A new wrinkle, literally: it seems my face is becoming rather thin, and I have lines under my eyes which are much more noticeable to me when wearing my contact lenses. Oh, well. It’s a trade-off. Some smile lines under my eyes? Okay, then.
Went to the dinner last night with about 14 strangers. It was a nice time, though I didn’t meet any people with whom I would easily bond. The food was pretty good—a big salad and food bar, from which I chose mostly the healthier items, vegetables and such, but a little scoop of beans and rice, and a little taste of potatoes, etc. It was a Brazilian steakhouse; the gauchos brought the meat around on big skewers, but I only got a small piece of lean pork, a slice of quite rare top sirloin, and two pieces of chicken. The big damage I did was ordering the dessert sampler, but I only finished one item, the little dish of bananas and coconut. Tried everything else. I did learn something about myself: I don’t really enjoy eating out in restaurants as much as some people do. I don’t have that kind of passion for food. (I love to cook, or used to, but I don’t live to sample new restaurants. I couldn’t write a good food review if you paid me.) What I usually enjoy about restaurants is the company (if I’m with a good friend) or the service (especialy if I’m in a favorite place and the waitstaff is chatty.) I’m not sure a “dining out” group is really what I’m looking for in terms of expanding my social horizons. Not that I’m not glad I tried it. It was a step.

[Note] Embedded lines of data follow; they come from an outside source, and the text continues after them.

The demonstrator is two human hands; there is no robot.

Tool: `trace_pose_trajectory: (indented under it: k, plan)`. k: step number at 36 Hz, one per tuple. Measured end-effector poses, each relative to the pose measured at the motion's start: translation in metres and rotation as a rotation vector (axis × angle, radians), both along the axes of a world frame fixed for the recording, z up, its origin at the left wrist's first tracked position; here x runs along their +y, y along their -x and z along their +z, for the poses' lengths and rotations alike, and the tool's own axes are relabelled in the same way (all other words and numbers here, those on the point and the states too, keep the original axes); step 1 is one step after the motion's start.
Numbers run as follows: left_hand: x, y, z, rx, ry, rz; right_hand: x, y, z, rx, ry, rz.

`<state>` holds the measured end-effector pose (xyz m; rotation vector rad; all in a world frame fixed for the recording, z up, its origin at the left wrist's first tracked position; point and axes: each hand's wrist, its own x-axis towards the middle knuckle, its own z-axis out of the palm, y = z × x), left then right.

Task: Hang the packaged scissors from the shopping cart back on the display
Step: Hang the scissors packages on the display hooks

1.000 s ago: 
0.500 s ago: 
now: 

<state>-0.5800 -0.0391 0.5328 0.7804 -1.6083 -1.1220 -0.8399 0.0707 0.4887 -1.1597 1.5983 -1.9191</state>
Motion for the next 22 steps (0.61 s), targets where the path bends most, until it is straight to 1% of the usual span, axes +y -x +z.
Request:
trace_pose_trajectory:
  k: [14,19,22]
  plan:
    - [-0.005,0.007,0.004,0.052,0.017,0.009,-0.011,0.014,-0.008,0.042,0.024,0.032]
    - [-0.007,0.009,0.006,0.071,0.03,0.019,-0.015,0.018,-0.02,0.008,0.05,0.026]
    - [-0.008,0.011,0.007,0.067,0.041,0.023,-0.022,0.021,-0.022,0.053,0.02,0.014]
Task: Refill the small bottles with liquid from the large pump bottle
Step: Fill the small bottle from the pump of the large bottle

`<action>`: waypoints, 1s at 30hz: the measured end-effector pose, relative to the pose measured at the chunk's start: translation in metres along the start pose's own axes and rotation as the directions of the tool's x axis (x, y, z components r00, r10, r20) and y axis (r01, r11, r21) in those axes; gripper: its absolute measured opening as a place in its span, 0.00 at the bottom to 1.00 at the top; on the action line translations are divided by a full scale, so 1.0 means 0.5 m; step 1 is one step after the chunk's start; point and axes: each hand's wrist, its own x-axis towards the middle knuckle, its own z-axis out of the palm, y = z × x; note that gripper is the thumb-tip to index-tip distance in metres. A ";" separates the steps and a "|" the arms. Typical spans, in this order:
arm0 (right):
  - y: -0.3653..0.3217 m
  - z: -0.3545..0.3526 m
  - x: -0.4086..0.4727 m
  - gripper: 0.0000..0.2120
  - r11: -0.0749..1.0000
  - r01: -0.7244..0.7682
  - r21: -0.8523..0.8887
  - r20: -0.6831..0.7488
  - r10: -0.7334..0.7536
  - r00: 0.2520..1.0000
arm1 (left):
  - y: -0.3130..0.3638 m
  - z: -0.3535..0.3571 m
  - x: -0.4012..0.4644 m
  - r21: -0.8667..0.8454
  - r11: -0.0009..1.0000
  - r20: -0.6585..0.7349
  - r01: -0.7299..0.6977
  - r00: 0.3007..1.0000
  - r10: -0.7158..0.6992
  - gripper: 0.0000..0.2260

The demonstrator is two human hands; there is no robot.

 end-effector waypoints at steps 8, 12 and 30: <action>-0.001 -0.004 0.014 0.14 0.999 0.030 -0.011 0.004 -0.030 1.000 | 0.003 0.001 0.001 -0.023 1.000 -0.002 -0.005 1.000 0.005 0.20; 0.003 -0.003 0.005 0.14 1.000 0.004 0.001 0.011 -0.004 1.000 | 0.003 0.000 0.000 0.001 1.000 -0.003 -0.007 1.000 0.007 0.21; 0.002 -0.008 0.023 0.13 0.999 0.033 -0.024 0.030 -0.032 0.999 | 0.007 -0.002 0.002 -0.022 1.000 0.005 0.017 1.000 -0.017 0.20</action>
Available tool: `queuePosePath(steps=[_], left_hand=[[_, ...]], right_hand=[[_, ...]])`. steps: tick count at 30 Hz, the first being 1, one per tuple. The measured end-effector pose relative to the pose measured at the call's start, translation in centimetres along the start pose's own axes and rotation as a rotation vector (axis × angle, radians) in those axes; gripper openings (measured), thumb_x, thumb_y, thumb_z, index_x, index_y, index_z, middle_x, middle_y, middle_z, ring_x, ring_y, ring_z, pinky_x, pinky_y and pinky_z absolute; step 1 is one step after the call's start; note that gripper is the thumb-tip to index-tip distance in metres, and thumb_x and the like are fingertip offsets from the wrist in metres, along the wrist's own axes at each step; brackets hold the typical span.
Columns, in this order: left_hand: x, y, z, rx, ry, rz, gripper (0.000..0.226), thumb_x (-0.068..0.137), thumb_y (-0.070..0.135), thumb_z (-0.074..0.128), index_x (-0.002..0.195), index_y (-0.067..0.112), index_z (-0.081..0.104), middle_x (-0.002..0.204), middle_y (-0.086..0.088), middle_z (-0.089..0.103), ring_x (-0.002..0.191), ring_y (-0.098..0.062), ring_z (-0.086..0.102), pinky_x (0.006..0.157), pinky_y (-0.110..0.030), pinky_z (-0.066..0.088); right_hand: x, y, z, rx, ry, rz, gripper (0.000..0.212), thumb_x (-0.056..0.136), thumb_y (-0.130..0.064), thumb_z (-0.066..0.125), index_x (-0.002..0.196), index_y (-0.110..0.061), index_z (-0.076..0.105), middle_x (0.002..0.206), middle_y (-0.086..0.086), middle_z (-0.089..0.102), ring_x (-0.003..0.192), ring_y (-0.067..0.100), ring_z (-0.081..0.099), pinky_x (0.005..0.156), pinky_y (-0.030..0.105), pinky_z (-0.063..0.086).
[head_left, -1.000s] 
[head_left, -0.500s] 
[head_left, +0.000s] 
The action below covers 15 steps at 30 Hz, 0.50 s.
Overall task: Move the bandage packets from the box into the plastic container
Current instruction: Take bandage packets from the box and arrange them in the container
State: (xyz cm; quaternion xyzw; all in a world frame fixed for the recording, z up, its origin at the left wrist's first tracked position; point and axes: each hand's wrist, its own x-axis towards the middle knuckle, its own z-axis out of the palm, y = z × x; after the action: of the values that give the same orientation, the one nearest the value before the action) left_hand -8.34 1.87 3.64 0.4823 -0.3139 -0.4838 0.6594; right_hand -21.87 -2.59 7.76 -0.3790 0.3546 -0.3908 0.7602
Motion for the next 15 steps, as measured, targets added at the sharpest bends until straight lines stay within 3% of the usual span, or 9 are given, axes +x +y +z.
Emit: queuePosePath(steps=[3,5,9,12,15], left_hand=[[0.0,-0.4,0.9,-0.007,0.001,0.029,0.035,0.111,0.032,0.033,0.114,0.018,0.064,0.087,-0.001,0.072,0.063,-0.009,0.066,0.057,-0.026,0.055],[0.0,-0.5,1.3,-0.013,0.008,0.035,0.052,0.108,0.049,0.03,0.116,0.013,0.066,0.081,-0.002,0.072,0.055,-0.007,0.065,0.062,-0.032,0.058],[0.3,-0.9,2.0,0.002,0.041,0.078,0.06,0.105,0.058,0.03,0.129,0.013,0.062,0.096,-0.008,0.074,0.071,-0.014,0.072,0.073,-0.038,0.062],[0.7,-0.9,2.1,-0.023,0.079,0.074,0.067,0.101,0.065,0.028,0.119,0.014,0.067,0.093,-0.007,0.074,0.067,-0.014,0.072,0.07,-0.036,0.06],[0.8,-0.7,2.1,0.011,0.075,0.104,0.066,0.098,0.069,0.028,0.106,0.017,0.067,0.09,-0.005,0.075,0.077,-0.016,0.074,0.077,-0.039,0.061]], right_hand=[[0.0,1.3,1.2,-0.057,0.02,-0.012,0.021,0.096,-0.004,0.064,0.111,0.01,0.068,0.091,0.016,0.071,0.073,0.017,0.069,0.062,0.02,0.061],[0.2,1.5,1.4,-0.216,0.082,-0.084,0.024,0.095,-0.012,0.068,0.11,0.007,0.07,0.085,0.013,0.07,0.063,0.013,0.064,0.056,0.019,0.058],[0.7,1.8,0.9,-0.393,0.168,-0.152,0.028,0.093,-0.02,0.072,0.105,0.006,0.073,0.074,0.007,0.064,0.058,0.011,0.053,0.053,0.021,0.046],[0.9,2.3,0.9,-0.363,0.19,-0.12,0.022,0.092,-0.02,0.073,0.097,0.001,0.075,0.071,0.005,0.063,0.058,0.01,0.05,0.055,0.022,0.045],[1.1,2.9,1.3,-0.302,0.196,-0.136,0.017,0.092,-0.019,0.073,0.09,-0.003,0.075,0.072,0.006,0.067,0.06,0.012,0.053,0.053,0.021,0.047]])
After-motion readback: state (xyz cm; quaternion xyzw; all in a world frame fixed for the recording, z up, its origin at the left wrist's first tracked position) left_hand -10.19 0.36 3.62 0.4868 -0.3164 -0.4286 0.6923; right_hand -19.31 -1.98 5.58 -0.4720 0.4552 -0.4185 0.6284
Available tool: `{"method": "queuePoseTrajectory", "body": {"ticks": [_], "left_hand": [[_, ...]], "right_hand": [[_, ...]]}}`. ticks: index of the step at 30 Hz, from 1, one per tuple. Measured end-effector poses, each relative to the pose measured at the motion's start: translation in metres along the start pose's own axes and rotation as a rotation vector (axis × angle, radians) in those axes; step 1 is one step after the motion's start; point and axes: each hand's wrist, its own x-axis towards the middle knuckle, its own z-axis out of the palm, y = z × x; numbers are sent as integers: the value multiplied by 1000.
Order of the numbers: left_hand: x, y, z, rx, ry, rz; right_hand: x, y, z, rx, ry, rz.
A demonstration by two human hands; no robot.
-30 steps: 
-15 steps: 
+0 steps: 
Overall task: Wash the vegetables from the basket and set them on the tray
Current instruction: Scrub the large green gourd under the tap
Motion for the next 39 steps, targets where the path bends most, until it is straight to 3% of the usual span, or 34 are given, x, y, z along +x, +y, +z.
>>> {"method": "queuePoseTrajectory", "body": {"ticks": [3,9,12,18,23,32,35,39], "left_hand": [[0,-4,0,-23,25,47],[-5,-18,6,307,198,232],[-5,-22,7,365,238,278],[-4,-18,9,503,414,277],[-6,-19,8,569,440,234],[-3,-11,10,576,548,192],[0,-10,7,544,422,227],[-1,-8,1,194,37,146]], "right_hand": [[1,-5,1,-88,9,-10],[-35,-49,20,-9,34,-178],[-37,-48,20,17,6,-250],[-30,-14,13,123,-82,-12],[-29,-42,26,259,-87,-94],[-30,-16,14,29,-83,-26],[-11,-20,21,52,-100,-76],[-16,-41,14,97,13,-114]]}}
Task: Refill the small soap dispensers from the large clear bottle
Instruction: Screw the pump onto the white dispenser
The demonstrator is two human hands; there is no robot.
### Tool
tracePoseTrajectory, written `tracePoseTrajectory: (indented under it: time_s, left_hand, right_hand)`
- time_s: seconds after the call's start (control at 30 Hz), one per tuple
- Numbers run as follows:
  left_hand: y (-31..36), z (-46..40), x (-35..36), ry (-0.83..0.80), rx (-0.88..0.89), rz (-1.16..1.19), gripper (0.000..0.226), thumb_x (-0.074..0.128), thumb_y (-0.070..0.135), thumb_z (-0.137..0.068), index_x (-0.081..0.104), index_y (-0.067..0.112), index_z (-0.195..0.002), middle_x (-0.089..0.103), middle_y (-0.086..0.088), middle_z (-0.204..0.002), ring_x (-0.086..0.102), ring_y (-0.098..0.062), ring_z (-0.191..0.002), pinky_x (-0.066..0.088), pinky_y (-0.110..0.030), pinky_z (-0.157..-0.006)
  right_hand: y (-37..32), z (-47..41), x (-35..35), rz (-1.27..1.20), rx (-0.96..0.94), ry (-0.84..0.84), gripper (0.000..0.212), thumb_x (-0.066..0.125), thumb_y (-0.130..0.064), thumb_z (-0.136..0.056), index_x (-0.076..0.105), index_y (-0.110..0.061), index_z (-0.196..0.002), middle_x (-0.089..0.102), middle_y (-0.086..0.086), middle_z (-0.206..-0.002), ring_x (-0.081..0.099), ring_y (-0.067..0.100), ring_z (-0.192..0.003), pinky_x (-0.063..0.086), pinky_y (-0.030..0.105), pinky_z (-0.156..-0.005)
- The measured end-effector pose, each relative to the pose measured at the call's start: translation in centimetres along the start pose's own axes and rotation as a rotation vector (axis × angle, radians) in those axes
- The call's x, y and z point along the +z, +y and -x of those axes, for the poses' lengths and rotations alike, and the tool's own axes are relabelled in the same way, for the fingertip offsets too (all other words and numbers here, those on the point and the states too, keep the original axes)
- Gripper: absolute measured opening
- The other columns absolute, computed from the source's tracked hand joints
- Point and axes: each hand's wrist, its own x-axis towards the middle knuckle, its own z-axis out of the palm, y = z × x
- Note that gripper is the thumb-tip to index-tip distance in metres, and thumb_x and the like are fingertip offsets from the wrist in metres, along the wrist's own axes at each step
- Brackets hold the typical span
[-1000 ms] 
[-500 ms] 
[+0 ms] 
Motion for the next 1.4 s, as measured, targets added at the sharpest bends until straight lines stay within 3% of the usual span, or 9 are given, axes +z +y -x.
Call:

Saw two women at Jazzercise yesterday whom I haven’t seen in a while. One is back from being away for part of the summer, and the other had been away because of a heart condition. I had corresponded with the first, and we’ve really bonded—both in terms of some of our interests and our tendencies to be self-critical and overanalytical, but we’re aware that we need to both work on that. We didn’t get to chat much but she brought me a brochure from a place where she gets facials, and I’m going to aim for that for two weekends from now (next weekend I plan on going out of town.) The other has had a heart problem, and though she’s young and thin (her complaint was that working out had brought her from a size 2-4 to a 6, and she said her mother made a remark about how ‘big’ she was getting, yeesh) she has to wear a heart monitor and we’re all now aware to keep an eye on her. How much I learn from other women there, about how they feel about their bodies, about what they see.
Some of my favorite clothes are now just a little too big. Next weekend in Orlando I hope to browse the thrift shops again and see if I have any luck. And I noticed last night after straightening my hair—it’s now a bit too long for me. I do need a shape that’s more flattering and framing to my face. Plus I need the ends trimmed off anyway.
And I think I’ve finally processed the ‘jealousy’ issue out of my system. What I discovered is that I was rather ill-treated last year by someone I’d thought of as a solid friend, and I let my attraction to him make me internalize that as not being “good enough” to draw his attention. That’s really why I got so insanely jealous about this other woman. I hadn’t quite convinced myself that this man’s behavior made him not “good enough” for me—even for a casual relationship.
Since I’m more or less evolving to the point where I want to give my career the motivation and attention that I’ve gradually applied to my body and health, I suppose the last thing I want right now is a serious relationship anyway. I would like to feel attractive to the opposite sex. I do feel I need that validation. But I know I need to continue to work on how I feel about me. And, truthfully, I have a lot of distrust of men, specifically men I don’t know well. I didn’t really realize the extent of that until recently. I have a lot of male platonic friends—straight and gay, married and single—and I’m really comfortable around them. It’s a whole different thing being around men who are not in my ‘tribe,’ with whom I don’t have something strong in common.
Okay, enough self-evaluating. 146 this morning, even after the big meal yesterday. I know it wouldn’t have turned to fat that quickly, but I figured going from empty to full would have been a few more pounds. I guess given the workouts and the lightness of the veggies, I didn’t do so badly, even with a mouthful of flan and some charlotte and such.